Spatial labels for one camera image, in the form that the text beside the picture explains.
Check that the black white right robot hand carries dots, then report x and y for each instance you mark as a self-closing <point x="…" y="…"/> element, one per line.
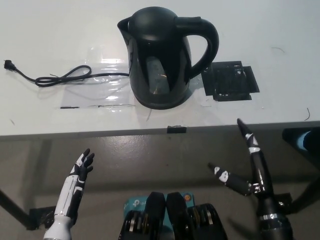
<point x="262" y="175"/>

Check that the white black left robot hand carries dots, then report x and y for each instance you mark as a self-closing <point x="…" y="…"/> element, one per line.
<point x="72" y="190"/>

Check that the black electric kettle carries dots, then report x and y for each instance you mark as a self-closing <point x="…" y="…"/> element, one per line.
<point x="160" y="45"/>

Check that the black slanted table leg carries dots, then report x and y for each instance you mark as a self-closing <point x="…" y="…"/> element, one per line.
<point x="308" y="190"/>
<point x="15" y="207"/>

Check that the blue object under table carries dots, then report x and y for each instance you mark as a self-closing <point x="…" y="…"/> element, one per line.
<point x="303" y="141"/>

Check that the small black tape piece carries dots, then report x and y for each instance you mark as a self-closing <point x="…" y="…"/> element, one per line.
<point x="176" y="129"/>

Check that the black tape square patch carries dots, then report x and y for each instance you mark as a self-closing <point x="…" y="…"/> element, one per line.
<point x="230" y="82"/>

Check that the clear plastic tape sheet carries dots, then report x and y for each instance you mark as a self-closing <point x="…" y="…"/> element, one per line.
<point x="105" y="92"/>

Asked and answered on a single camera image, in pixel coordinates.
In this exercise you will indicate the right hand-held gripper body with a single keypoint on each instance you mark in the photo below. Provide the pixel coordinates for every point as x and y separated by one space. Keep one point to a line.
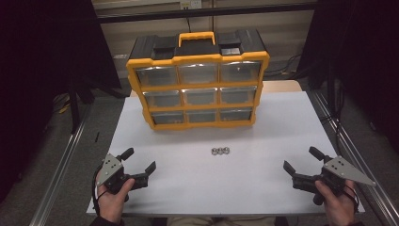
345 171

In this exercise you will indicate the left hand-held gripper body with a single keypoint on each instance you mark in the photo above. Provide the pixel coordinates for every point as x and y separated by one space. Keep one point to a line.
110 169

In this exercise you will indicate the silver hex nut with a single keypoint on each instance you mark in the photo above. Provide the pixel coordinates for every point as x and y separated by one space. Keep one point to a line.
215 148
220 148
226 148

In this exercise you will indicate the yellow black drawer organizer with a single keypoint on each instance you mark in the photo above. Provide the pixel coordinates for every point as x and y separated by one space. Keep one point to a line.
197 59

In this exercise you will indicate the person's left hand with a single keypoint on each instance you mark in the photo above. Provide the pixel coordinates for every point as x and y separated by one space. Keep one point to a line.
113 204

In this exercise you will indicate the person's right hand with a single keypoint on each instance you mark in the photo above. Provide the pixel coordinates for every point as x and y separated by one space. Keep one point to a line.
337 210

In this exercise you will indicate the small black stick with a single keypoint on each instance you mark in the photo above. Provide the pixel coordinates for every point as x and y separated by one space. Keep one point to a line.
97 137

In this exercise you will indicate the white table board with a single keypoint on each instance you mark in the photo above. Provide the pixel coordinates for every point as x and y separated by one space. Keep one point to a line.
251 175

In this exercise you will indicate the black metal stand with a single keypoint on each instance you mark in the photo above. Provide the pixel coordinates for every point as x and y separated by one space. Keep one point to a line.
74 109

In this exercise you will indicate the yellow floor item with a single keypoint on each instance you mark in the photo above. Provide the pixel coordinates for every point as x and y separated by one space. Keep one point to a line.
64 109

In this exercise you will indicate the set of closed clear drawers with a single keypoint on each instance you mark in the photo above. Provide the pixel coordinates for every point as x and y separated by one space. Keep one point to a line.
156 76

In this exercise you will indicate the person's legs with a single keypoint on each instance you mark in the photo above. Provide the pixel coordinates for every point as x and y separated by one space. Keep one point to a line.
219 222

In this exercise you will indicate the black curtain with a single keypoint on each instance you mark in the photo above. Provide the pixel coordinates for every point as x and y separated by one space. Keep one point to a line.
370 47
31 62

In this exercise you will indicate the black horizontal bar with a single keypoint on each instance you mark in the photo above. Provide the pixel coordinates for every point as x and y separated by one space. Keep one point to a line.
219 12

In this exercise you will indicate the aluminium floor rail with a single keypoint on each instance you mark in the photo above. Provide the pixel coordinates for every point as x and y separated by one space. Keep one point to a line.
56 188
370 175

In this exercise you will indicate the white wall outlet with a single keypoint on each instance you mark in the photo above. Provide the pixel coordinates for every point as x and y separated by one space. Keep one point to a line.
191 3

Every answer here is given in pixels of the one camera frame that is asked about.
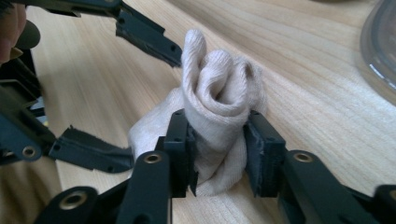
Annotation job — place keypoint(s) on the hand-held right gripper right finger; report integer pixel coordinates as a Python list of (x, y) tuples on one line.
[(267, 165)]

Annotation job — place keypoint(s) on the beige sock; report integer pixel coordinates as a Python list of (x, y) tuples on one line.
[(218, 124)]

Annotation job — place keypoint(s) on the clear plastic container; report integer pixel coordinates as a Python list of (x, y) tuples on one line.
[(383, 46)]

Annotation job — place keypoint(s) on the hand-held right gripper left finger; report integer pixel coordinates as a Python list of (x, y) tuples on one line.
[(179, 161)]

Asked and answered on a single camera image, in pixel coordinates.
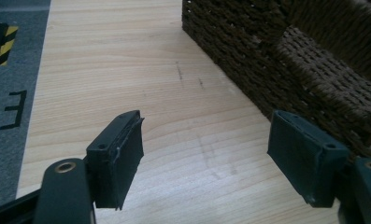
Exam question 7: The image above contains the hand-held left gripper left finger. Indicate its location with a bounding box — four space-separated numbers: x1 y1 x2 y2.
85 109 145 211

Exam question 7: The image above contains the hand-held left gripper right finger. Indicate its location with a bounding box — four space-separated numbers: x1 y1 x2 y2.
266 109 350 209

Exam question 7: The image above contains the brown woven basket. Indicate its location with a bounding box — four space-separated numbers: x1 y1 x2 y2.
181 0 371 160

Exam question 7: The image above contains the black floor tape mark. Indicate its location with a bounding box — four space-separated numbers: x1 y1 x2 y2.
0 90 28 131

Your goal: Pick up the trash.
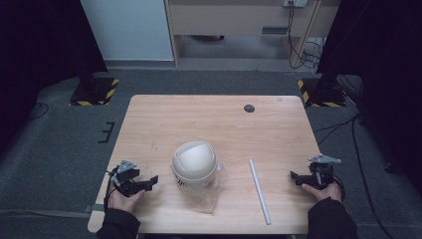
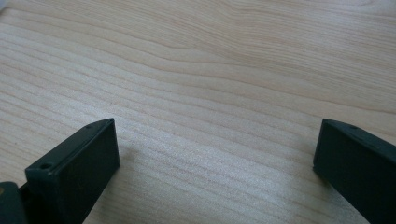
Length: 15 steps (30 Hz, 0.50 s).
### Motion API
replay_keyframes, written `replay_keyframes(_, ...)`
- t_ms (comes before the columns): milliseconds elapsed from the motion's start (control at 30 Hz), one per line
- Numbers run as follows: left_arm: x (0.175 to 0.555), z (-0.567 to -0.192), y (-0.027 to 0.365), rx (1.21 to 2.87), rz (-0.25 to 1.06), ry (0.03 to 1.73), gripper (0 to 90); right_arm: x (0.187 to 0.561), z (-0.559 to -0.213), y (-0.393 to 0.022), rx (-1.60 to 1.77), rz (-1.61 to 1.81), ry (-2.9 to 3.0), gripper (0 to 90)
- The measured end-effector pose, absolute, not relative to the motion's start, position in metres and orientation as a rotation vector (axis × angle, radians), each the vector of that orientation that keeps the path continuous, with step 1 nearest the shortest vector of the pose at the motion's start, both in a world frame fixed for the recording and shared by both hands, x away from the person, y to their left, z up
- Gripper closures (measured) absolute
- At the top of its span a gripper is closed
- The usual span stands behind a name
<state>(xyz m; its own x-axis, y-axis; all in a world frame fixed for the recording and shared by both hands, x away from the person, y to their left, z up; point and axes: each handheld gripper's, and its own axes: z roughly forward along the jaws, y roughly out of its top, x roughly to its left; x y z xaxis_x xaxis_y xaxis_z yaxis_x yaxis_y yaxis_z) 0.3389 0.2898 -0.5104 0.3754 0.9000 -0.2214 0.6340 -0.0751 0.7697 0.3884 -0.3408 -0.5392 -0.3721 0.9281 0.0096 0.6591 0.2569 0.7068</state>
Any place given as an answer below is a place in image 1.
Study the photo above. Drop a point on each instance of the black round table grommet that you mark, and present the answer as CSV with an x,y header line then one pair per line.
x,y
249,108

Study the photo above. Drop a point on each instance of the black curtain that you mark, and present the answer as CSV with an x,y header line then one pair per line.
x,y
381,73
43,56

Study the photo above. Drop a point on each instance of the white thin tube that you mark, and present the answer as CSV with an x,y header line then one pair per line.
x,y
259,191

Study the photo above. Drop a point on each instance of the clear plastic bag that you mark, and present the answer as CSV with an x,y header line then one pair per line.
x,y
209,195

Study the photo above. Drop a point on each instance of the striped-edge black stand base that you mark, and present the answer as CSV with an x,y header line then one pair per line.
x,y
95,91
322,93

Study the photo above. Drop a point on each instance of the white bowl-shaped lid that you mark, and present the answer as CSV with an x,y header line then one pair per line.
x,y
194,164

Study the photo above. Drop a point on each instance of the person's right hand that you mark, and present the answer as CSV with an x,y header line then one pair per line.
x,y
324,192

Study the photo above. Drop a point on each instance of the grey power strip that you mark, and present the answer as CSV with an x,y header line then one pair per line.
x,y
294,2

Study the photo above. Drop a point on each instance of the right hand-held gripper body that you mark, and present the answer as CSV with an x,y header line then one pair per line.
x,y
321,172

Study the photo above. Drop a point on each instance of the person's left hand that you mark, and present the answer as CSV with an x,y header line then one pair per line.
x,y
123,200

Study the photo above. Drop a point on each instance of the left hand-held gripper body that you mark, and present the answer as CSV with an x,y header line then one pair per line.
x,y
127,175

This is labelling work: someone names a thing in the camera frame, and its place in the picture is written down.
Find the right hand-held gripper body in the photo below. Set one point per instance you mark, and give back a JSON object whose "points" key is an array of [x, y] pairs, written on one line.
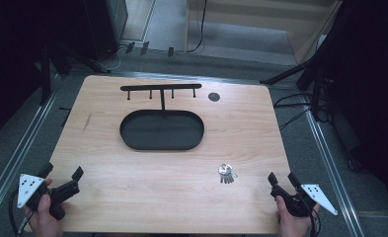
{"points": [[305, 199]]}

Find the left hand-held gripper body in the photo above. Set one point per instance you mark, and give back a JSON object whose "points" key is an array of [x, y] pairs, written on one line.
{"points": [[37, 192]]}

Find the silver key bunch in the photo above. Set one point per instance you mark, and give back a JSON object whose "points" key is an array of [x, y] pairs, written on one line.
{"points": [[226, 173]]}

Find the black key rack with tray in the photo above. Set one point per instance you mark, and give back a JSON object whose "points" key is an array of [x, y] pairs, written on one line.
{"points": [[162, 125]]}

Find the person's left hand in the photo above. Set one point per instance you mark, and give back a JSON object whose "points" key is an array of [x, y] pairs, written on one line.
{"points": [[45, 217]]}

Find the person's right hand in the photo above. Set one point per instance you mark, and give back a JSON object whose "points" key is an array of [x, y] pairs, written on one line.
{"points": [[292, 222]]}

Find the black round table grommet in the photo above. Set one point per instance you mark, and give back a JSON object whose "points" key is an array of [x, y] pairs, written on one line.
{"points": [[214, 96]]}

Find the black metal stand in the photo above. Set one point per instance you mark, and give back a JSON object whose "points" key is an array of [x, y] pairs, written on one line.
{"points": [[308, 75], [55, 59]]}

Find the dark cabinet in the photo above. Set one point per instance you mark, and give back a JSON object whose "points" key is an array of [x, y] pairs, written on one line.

◇ ◇ ◇ ◇ ◇ ◇ ◇

(Task to complete)
Output only the lines running from the line with "Find the right" through the last line of the entries above, inclusive, with pictures excluded.

(Answer to the problem)
Find the right hand-held gripper body in the photo below. Set one point per instance you mark, and give back a JSON object whose "points" key is an array of [x, y] pairs, written on one line.
{"points": [[305, 199]]}

Find the left hand-held gripper body in the photo above. Set one point per instance you mark, and give back a JSON object whose "points" key is an array of [x, y] pairs, written on one line.
{"points": [[37, 192]]}

Find the silver key bunch in the photo above. Set one point per instance you mark, and give back a JSON object whose "points" key is an array of [x, y] pairs, written on one line.
{"points": [[226, 173]]}

Find the black key rack with tray in the photo above. Set one point per instance you mark, and give back a JSON object whose "points" key is an array of [x, y] pairs, written on one line.
{"points": [[162, 125]]}

Find the person's left hand in the photo above. Set one point per instance you mark, and give back a JSON object whose "points" key is an array of [x, y] pairs, written on one line.
{"points": [[45, 217]]}

Find the person's right hand in the photo above. Set one point per instance you mark, and give back a JSON object whose "points" key is an array of [x, y] pairs, written on one line.
{"points": [[292, 222]]}

Find the black round table grommet in the photo above. Set one point per instance you mark, and give back a JSON object whose "points" key is an array of [x, y] pairs, written on one line.
{"points": [[214, 96]]}

Find the black metal stand in the photo above. Set one point per instance you mark, and give back a JSON object whose "points" key is an array of [x, y] pairs, written on one line.
{"points": [[308, 75], [55, 59]]}

Find the dark cabinet in the photo above. Set one point per instance you mark, and give back a JSON object whose "points" key is an array of [x, y] pairs, written on one line.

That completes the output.